Shadows of Berlin

I came across a quote from Barbara Kingsolver when I was right in the midst of reading Shadows of Berlin by David R. Gillham, just out on April 5. Barbara said, “Good fiction creates empathy. A novel takes you somewhere and asks you to look through the eyes of another person, to live another life.” This was so appropriate that it lingered in my mind as I finished the book.

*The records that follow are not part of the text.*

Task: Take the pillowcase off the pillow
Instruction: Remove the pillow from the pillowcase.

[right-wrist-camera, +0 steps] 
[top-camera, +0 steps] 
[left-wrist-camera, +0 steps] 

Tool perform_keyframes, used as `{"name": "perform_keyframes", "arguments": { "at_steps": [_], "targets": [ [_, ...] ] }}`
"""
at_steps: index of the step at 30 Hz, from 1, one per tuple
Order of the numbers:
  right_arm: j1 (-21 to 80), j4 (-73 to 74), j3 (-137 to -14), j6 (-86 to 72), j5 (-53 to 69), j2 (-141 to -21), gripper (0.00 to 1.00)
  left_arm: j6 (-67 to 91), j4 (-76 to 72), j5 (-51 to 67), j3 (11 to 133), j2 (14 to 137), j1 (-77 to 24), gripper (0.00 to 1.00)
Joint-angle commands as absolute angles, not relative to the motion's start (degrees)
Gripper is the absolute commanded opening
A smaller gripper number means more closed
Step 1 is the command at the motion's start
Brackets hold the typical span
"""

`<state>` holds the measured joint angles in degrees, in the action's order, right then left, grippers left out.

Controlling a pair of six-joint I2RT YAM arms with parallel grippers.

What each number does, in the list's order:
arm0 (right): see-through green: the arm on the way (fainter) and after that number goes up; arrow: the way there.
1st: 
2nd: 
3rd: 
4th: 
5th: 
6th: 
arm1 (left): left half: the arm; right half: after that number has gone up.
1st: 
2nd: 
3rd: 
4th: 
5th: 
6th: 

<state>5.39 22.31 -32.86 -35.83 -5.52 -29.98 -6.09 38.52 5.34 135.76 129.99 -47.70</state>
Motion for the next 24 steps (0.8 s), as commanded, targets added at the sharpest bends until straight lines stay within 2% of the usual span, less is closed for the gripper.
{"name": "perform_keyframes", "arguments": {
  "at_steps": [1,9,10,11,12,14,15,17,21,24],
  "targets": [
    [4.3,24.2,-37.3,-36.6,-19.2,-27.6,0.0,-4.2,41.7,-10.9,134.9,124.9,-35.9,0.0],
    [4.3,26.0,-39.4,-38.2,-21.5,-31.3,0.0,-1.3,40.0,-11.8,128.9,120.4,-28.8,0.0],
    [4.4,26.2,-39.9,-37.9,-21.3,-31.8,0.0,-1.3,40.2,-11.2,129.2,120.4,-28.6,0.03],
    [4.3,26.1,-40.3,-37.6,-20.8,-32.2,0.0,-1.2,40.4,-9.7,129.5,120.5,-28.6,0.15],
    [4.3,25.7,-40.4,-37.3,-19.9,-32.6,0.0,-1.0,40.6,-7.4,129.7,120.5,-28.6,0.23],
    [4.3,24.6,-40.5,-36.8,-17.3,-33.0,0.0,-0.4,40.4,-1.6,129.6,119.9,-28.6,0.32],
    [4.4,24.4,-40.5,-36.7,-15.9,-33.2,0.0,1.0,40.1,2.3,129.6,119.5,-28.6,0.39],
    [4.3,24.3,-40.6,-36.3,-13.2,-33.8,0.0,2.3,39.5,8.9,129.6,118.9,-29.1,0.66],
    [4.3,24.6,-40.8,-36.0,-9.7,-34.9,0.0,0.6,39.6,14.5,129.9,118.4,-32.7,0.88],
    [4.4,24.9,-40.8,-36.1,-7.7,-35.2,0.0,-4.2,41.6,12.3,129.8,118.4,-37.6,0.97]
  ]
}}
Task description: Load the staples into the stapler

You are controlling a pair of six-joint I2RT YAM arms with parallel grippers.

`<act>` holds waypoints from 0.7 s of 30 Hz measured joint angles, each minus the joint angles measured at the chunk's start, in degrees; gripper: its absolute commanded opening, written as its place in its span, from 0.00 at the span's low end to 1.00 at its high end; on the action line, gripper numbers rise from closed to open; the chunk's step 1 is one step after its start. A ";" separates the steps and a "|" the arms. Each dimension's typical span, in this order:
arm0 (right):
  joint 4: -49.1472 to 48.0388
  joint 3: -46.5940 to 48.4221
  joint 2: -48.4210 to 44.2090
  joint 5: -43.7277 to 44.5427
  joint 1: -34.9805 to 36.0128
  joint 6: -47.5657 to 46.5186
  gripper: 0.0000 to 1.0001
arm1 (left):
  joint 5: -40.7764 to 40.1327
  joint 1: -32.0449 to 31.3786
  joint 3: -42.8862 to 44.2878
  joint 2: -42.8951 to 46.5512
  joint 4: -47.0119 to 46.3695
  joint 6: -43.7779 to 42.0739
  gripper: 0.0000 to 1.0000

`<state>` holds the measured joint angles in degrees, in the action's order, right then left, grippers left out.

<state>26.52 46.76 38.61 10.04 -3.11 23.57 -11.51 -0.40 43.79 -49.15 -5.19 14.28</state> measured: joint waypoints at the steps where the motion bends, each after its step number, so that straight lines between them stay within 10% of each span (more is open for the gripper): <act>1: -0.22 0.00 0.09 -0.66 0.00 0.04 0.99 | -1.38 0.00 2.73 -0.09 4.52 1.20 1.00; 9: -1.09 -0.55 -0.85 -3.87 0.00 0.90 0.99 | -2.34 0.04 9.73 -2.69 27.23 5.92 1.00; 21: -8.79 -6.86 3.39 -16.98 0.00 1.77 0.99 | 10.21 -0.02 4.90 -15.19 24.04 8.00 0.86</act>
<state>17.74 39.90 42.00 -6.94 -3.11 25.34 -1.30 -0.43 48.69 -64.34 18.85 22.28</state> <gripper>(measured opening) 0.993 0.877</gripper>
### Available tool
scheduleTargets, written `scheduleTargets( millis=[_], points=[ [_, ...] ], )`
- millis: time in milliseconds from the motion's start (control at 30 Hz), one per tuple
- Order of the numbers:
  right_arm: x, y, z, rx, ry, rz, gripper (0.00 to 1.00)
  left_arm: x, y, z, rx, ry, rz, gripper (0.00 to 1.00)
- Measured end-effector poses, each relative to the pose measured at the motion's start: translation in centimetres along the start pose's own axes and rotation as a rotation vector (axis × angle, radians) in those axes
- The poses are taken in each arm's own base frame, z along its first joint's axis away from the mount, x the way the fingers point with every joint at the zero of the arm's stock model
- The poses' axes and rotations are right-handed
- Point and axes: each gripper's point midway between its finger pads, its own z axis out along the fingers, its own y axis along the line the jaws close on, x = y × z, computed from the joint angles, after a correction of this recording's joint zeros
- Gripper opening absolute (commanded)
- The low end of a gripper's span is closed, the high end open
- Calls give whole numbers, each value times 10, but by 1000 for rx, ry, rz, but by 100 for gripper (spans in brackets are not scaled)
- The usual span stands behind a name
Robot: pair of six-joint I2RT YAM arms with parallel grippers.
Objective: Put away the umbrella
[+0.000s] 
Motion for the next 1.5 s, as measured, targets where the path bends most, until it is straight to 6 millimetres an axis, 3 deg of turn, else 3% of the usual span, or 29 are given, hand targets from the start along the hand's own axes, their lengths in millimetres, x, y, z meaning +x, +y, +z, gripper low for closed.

Rachel had come to New York City with her Uncle Fritz as displaced Jews from Berlin who had somehow managed to escape the Nazis. Her husband Aaron, who labels himself “a Jew from Flatbush” tries to understand but can’t fathom the trauma she brings with her. In the 1950s, she adjusts on the surface to the world of work, instant coffee, and navigating the city. Underneath, she hides her compulsion to steal a roll from a meal to go in her pocket in case she can’t find food. She allows the sink to remain stopped up rather than call the super because of her fear, knowing he is of German heritage. Then there is the most important image her mother ever painted before she went to her death in the gas chambers. When her Uncle Fritz finds it, is he helping her return to her own painting or is he working a scam for his own benefit?

In a bit of magical realism, Rachel communes with the ghost of her mother and the vision of a young girl that brings survivor guilt. The scenes rotate between the world that haunts her in war-torn Germany and the world of the new life she is trying to make in New York City with a maverick sister-in-law and a mother-in-law who wants nothing more than a grandchild.

To go back to Barbara’s point, this book gives understanding to what a young girl caught in the machinations of the Nazi regime and just trying to survive must have felt and to how hard it was to shake all that off and start a new life. Be prepared as you read for the temptation of “one more chapter.”